By the time he reached his 70s, Paul Alexander began to rely almost exclusively on his iron lung to breathe. “It’s exhausting,” he told The Dallas Morning News of his frog breathing technique in 2018. “People think I’m chewing gum. I’ve developed it into an art.”

Still, Alexander outlived both his parents and his brother. He even outlived his original iron lung. When it began leaking air, he posted a video on YouTube asking for help. A local engineer found another one to refurbish.

Alexander relied on technology to live, but also for other things, like entertainment. An Amazon Echo sat near his iron lung. What was it mainly used for? “Rock ‘n’ roll,” he said.

Alexander also wrote a memoir titled Three Minutes for a Dog: My Life in an Iron Lung. It took him over eight years to write it, using his pen tool to type on a keyboard with his mouth or sometimes dictating passages to a friend.

Paul Alexander With His Book

TikTok/Paul AlexanderPaul Alexander with the memoir that took him eight years to write.

Even though he needed near-constant caretaking at the end of his life, there seemed to be no slowing Paul Alexander down.

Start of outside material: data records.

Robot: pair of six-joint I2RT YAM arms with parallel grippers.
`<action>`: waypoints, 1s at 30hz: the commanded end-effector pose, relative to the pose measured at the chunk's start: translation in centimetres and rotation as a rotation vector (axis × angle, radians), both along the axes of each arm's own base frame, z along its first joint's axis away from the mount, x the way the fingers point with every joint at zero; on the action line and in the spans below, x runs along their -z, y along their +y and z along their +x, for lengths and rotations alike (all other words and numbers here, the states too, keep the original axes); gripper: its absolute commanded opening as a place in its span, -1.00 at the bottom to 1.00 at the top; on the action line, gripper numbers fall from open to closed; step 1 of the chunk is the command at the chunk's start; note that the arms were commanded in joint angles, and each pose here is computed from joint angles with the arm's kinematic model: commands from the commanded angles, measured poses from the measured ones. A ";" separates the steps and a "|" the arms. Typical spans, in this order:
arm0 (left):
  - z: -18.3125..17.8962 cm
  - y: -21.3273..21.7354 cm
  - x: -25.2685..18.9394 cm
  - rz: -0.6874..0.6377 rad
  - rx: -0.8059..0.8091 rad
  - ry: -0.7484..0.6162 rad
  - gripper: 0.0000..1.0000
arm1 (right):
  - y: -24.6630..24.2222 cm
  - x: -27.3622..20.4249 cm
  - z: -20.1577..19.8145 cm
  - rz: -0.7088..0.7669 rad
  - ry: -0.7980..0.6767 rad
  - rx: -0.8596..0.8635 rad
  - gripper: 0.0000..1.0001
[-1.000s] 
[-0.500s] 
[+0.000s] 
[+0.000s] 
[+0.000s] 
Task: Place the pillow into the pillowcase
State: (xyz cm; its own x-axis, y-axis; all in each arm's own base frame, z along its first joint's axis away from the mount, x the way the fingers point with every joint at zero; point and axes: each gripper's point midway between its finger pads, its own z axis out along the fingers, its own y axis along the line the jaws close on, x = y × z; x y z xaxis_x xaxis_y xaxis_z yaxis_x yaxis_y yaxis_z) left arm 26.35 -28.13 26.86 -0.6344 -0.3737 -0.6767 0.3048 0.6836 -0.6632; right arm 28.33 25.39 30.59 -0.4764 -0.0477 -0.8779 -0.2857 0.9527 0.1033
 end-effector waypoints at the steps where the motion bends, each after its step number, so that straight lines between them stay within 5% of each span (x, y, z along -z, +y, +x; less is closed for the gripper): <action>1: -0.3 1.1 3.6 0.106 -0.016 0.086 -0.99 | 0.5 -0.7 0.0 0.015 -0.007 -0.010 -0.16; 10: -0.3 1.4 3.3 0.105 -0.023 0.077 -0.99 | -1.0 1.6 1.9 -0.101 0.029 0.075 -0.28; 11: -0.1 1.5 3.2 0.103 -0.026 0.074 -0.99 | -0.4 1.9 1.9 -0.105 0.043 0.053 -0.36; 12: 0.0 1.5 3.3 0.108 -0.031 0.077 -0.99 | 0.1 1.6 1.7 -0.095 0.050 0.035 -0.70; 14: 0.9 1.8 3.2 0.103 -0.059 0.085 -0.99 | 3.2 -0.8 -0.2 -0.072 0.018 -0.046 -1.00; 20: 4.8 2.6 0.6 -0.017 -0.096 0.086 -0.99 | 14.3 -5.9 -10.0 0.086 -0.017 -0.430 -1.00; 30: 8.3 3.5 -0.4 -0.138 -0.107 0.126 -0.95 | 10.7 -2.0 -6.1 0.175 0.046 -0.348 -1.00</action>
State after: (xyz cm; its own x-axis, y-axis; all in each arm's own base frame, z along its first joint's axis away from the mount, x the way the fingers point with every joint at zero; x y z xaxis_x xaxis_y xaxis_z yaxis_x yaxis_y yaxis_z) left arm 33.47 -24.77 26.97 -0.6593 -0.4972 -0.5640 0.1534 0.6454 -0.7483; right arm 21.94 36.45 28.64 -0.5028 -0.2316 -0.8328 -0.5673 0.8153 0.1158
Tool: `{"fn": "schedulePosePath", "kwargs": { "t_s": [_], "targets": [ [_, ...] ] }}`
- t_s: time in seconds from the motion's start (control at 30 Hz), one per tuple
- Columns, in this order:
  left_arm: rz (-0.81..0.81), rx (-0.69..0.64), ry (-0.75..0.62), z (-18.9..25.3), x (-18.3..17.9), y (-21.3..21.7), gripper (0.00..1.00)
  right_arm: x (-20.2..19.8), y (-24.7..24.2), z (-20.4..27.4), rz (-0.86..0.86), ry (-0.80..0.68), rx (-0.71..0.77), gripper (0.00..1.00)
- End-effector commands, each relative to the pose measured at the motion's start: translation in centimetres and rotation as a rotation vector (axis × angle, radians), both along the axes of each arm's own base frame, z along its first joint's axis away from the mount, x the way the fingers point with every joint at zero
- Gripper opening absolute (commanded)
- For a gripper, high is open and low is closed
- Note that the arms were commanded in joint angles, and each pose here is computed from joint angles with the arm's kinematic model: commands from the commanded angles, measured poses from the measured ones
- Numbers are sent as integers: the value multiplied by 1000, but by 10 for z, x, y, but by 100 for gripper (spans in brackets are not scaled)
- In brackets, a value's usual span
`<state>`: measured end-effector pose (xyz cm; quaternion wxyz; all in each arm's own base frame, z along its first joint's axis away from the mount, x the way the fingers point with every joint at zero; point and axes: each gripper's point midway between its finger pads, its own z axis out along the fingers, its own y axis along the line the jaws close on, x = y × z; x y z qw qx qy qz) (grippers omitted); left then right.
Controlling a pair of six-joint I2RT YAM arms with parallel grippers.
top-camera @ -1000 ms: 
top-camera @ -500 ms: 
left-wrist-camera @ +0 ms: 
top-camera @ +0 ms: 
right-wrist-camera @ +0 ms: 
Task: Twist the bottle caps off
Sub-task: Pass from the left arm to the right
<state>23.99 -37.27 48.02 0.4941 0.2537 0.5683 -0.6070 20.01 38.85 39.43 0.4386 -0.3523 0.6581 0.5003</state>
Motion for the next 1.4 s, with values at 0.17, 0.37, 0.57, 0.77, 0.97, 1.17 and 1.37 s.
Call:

He remained active in his life — and even on social media — until his death in 2024.

The Death Of Paul Alexander

Paul Alexander’s life was changed by one disease. And his death was brought about by another. In 2024, he contracted COVID-19 at the age of 78.

At the end of February 2024, Alexander tested positive for the coronavirus. In a TikTok video, his social media manager explained that he had been “rushed to the emergency” room and the disease was “really, really dangerous” for someone “in [Alexander’s] condition.”

Paul Richard Alexander

TikTok/Paul AlexanderPaul Alexander died on March 11, 2024, at the age of 78.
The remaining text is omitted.